I am reading An Introduction to General Relativity Spacetime and Geometry by Sean Carroll, but simple calculations stop me.

At page 245, a formula for the surface gravity is given $$\kappa^2=-\frac{1}{2}(\nabla_\mu\chi_\nu)(\nabla^\mu\chi^\nu) \tag{6.9}$$ where $\kappa$ is a parameter called surface gravity, $\chi$ is the Killing vector with a Killing horizon.

Can you derive the above formula step by step using Killing's equation $\nabla_{(\mu}\chi_{\nu)}=0$ and the fact that $\chi_{[\mu}\nabla_\nu\chi_{\sigma]}=0$ ? The starting point is the geodesic equation : $\chi^\mu\nabla_\mu\chi^\nu=-\kappa\chi^\nu$.

Answer 1

Starting with $\chi_{[a}\nabla_{b} \chi_{c]} = 0$, we can use the Killing equation ($ \nabla_{b} \chi_{c} = - \nabla_{c} \chi_{b}$) to get,

$\begin{equation} \chi_{c} \nabla_{a} \chi_{b} = -2 \chi_{a}\nabla_{b}\chi_{c} + 2 \chi_{b}\nabla_{a}\chi_{c} \end{equation}$

Contracting both sides with $\nabla^{a}\chi^{b}$, we get (need to use $\chi^{a}\chi_{a} = 0$ on the Killing horizon),

$\begin{align} \chi_{c} (\nabla^{a} \chi^{b})(\nabla_{a} \chi_{b}) &= -2 (\chi_{a}\nabla^{a}\chi^{b})\nabla_{b}\chi_{c} \\ &= -2 \kappa \chi^{b}\nabla_{b}\chi_{c} \\ &= -2 \kappa^2 \chi_{c} \end{align}$

Hence, we obtain,

$\kappa^{2} = -\frac{1}{2} (\nabla_{a}\chi_{b})(\nabla^{a}\chi^{b})$

Answer 2

I don't know why this hasn't been properly answered. Actually, a previous answer was quite confusing in my opinion. From the Killing equation you know that $\nabla_{(a} \chi_{b)} =0$ which means that this derivative is antisymmetric. Therefore, \begin{align} 0&=\chi _{[a} \nabla_b \chi_{c]} \\ &= \chi_a \nabla_b \chi_c + \chi_b \nabla_c \chi_a + \chi_c \nabla_a \chi_b\\ \nonumber \therefore \\ \chi_c \nabla_a \chi_b &= -\chi_a \nabla_b \chi_c + \chi_b \nabla_a \chi_c \end{align} where we have used again the Killing equation.

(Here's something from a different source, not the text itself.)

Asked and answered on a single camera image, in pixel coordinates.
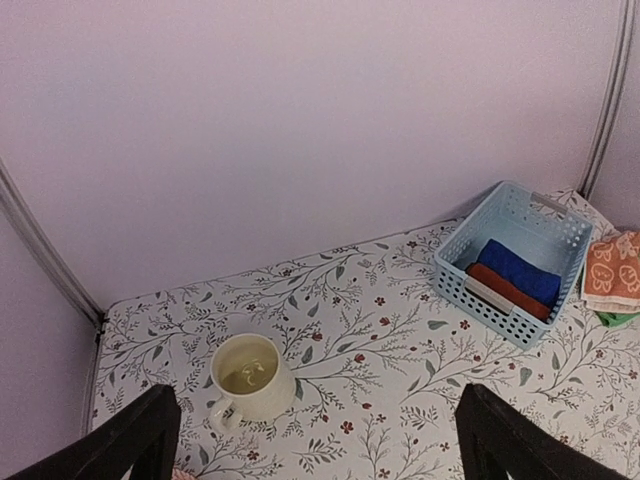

Contracting this with $\nabla^a \chi^b$ and using the geodesic equation for an "inaffine" parameter: $$\chi^a \nabla_a \chi^b = -\kappa \chi^b$$ gives you (after a couple of steps) $$(\nabla^a \chi^b) (\chi_c \nabla_a \chi_b) = - 2 \kappa^2 \chi_c$$ for all $\chi_c$ and thus, you obtain the result you were looking for.